Records excerpted from a collection:

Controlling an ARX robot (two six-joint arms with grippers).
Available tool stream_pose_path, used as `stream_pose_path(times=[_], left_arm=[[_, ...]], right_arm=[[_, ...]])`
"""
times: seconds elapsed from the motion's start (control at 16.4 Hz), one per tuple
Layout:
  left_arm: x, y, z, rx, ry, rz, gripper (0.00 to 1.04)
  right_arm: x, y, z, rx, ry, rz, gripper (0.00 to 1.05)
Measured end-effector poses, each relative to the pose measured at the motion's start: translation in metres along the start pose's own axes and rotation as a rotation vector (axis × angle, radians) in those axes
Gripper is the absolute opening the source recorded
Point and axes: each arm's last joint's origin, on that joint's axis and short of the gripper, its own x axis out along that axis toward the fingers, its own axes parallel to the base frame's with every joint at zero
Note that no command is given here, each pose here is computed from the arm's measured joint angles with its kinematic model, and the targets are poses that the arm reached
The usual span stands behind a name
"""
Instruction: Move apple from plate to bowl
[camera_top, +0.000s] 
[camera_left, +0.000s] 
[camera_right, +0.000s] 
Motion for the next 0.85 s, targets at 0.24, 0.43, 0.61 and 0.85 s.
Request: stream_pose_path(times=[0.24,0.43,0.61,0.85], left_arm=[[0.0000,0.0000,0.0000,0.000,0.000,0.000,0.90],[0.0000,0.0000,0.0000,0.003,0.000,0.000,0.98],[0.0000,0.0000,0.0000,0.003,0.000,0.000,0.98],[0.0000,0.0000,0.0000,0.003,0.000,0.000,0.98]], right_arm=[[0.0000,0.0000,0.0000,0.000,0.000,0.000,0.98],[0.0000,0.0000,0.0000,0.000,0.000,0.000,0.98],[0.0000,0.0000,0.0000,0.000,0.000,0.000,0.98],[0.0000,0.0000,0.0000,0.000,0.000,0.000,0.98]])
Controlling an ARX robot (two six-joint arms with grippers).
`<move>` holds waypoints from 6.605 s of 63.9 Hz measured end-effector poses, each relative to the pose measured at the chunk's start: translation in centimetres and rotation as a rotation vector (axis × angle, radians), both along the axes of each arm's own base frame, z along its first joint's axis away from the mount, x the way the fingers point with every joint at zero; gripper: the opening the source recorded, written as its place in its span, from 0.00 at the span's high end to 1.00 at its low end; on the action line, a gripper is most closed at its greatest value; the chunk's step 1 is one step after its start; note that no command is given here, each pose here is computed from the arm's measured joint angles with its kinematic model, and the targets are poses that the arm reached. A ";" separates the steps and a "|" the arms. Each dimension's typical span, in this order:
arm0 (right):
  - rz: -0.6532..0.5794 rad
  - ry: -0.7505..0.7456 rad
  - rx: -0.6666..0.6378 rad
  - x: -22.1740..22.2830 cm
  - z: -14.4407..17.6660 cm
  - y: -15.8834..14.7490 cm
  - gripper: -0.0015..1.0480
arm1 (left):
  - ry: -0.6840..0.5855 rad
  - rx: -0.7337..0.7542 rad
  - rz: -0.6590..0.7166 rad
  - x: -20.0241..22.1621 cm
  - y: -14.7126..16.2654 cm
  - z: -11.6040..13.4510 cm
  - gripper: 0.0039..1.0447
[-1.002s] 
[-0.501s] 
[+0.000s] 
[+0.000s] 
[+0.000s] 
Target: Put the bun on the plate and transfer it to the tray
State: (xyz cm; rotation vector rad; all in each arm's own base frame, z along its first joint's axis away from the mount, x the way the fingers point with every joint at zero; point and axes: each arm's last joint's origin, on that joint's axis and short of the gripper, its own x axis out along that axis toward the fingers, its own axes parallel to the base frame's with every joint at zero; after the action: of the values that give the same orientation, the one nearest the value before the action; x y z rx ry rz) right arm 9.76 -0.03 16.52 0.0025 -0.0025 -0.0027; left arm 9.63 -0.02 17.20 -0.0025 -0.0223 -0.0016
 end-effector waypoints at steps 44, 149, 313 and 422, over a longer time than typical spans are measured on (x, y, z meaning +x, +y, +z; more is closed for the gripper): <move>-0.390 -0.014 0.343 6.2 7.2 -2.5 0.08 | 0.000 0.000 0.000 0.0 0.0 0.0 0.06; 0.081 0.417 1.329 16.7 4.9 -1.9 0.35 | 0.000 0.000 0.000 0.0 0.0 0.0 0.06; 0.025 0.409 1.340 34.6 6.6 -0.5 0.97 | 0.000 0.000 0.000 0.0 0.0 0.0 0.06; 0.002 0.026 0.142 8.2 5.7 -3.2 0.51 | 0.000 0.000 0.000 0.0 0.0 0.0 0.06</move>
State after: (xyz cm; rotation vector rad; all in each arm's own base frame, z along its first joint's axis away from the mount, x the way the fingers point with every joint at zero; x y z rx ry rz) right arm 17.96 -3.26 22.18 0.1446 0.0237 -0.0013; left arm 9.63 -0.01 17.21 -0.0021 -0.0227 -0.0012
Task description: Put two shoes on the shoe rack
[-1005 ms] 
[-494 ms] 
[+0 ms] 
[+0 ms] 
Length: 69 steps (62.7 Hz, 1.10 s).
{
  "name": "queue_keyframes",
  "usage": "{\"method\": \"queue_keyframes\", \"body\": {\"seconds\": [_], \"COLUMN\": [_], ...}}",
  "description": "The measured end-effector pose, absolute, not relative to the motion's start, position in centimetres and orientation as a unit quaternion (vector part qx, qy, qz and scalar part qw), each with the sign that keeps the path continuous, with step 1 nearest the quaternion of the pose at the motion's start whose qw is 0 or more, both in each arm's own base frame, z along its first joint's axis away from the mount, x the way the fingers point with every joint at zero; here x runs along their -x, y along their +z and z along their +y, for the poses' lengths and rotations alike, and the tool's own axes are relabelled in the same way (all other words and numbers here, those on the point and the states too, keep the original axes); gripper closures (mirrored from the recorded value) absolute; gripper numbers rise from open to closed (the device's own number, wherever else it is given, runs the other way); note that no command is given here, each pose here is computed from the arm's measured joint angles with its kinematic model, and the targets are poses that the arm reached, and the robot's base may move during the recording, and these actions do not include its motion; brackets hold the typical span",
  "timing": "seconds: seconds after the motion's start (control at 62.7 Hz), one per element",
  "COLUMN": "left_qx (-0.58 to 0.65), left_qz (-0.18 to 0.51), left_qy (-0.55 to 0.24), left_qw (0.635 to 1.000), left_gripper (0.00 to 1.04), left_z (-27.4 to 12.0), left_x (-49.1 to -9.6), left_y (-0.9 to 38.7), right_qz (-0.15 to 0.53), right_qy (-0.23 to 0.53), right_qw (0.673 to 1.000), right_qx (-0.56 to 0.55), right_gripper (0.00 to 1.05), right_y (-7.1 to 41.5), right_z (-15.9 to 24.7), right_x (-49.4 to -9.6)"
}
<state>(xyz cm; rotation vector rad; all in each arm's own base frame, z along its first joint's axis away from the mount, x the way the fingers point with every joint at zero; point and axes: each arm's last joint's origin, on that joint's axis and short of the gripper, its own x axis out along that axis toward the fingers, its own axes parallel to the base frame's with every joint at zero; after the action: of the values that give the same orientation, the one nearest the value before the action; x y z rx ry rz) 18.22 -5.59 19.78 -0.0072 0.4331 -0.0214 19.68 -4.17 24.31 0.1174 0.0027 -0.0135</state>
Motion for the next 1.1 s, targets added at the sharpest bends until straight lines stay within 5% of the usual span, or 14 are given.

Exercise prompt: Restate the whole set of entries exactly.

Solution for this exercise:
Controlling an ARX robot (two six-joint arms with grippers).
Available tool stream_pose_path, used as `stream_pose_path(times=[_], left_arm=[[_, ...]], right_arm=[[_, ...]])`
"""
times: seconds elapsed from the motion's start (control at 16.4 Hz), one per tuple
Layout:
  left_arm: x, y, z, rx, ry, rz, gripper (0.00 to 1.04)
  right_arm: x, y, z, rx, ry, rz, gripper (0.00 to 1.05)
Measured end-effector poses, each relative to the pose measured at the motion's start: translation in metres along the start pose's own axes and rotation as a rotation vector (axis × angle, radians) in those axes
Gripper is the absolute opening the source recorded
Point and axes: each arm's last joint's origin, on that joint's axis and short of the gripper, its own x axis out along that axis toward the fingers, its own axes parallel to the base frame's with every joint at zero
Note that no command is given here, each pose here is computed from the arm's measured joint angles with its kinematic model, and the targets are poses that the arm reached
The usual span stands behind a name
"""
Instruction: Move apple from plate to bowl
[camera_top, +0.000s] 
[camera_left, +0.000s] 
[camera_right, +0.000s] 
Motion for the next 0.85 s, targets at 0.24, 0.43, 0.61 and 0.85 s.
Request: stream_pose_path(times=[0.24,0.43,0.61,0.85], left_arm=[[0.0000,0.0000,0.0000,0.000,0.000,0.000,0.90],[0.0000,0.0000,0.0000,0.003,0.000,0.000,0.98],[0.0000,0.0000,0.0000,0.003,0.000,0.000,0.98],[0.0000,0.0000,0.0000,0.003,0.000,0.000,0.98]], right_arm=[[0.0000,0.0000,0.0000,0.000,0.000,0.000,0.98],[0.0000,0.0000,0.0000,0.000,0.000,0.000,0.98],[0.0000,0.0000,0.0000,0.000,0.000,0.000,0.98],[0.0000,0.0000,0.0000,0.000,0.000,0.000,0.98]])
Controlling an ARX robot (two six-joint arms with grippers).
`<move>` holds waypoints from 6.605 s of 63.9 Hz measured end-effector poses, each relative to the pose measured at the chunk's start: translation in centimetres and rotation as a rotation vector (axis × angle, radians), both along the axes of each arm's own base frame, z along its first joint's axis away from the mount, x the way the fingers point with every joint at zero; gripper: the opening the source recorded, written as its place in its span, from 0.00 at the span's high end to 1.00 at its low end; on the action line, a gripper is most closed at its greatest value; the chunk's step 1 is one step after its start; note that no command is given here, each pose here is computed from the arm's measured joint angles with its kinematic model, and the targets are poses that the arm reached. A ";" separates the steps and a "|" the arms. Each dimension's typical span, in this order:
arm0 (right):
  - rz: -0.6532..0.5794 rad
  - ry: -0.7505..0.7456 rad
  - rx: -0.6666..0.6378 rad
  - x: -22.1740..22.2830 cm
  - z: -14.4407..17.6660 cm
  - y: -15.8834..14.7490 cm
  - gripper: -0.0015..1.0480
arm1 (left):
  - ry: -0.6840..0.5855 rad
  - rx: -0.7337..0.7542 rad
  - rz: -0.6590..0.7166 rad
  - x: -20.0241..22.1621 cm
  - y: -14.7126..16.2654 cm
  - z: -11.6040..13.4510 cm
  - gripper: 0.0039..1.0447
[-1.002s] 
[-0.501s] 
[+0.000s] 
[+0.000s] 
[+0.000s] 
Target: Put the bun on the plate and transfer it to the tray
State: (xyz cm; rotation vector rad; all in each arm's own base frame, z along its first joint's axis away from the mount, x the way the fingers point with every joint at zero; point and axes: each arm's last joint's origin, on that joint's axis and short of the gripper, its own x axis out along that axis toward the fingers, its own axes parallel to the base frame's with every joint at zero; after the action: of the values that give the same orientation, the one nearest the value before the action; x y z rx ry rz) right arm 9.76 -0.03 16.52 0.0025 -0.0025 -0.0027; left arm 9.63 -0.02 17.20 -0.0025 -0.0223 -0.0016
 end-effector waypoints at steps 44, 149, 313 and 422, over a longer time than typical spans are measured on (x, y, z meaning +x, +y, +z; more is closed for the gripper): <move>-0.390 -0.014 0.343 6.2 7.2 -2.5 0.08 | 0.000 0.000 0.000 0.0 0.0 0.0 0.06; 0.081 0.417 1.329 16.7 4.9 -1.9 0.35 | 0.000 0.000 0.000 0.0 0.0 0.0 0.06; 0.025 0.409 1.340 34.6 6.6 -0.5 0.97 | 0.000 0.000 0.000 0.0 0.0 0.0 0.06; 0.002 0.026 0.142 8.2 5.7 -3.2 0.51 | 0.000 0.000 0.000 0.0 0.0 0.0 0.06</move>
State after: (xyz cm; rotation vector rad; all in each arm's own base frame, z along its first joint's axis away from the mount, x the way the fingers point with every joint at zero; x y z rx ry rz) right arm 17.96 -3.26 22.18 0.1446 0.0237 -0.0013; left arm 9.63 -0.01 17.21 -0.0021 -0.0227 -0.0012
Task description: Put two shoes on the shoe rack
[-1005 ms] 
[-494 ms] 
[+0 ms] 
[+0 ms] 
Length: 69 steps (62.7 Hz, 1.10 s).
{
  "name": "queue_keyframes",
  "usage": "{\"method\": \"queue_keyframes\", \"body\": {\"seconds\": [_], \"COLUMN\": [_], ...}}",
  "description": "The measured end-effector pose, absolute, not relative to the motion's start, position in centimetres and orientation as a unit quaternion (vector part qx, qy, qz and scalar part qw), each with the sign that keeps the path continuous, with step 1 nearest the quaternion of the pose at the motion's start whose qw is 0 or more, both in each arm's own base frame, z along its first joint's axis away from the mount, x the way the fingers point with every joint at zero; here x runs along their -x, y along their +z and z along their +y, for the poses' lengths and rotations alike, and the tool's own axes are relabelled in the same way (all other words and numbers here, those on the point and the states too, keep the original axes); gripper closures (mirrored from the recorded value) absolute; gripper numbers rise from open to closed (the device's own number, wherever else it is given, runs the other way); note that no command is given here, each pose here is computed from the arm's measured joint angles with its kinematic model, and the targets are poses that the arm reached, and the robot's base may move during the recording, and these actions do not include its motion; brackets hold the typical span",
  "timing": "seconds: seconds after the motion's start (control at 62.7 Hz), one per element",
  "COLUMN": "left_qx (-0.58 to 0.65), left_qz (-0.18 to 0.51), left_qy (-0.55 to 0.24), left_qw (0.635 to 1.000), left_gripper (0.00 to 1.04), left_z (-27.4 to 12.0), left_x (-49.1 to -9.6), left_y (-0.9 to 38.7), right_qz (-0.15 to 0.53), right_qy (-0.23 to 0.53), right_qw (0.673 to 1.000), right_qx (-0.56 to 0.55), right_gripper (0.00 to 1.05), right_y (-7.1 to 41.5), right_z (-15.9 to 24.7), right_x (-49.4 to -9.6)"
}
<state>(xyz cm; rotation vector rad; all in each arm's own base frame, z along its first joint's axis away from the mount, x the way the fingers point with every joint at zero; point and axes: each arm's last joint's origin, on that joint's axis and short of the gripper, its own x axis out along that axis toward the fingers, its own axes parallel to the base frame's with every joint at zero; after the action: of the values that give the same orientation, the one nearest the value before the action; x y z rx ry rz) 18.22 -5.59 19.78 -0.0072 0.4331 -0.0214 19.68 -4.17 24.31 0.1174 0.0027 -0.0135</state>
Motion for the next 1.1 s, targets added at the sharpest bends until straight lines stay within 5% of the usual span, or 14 are given.

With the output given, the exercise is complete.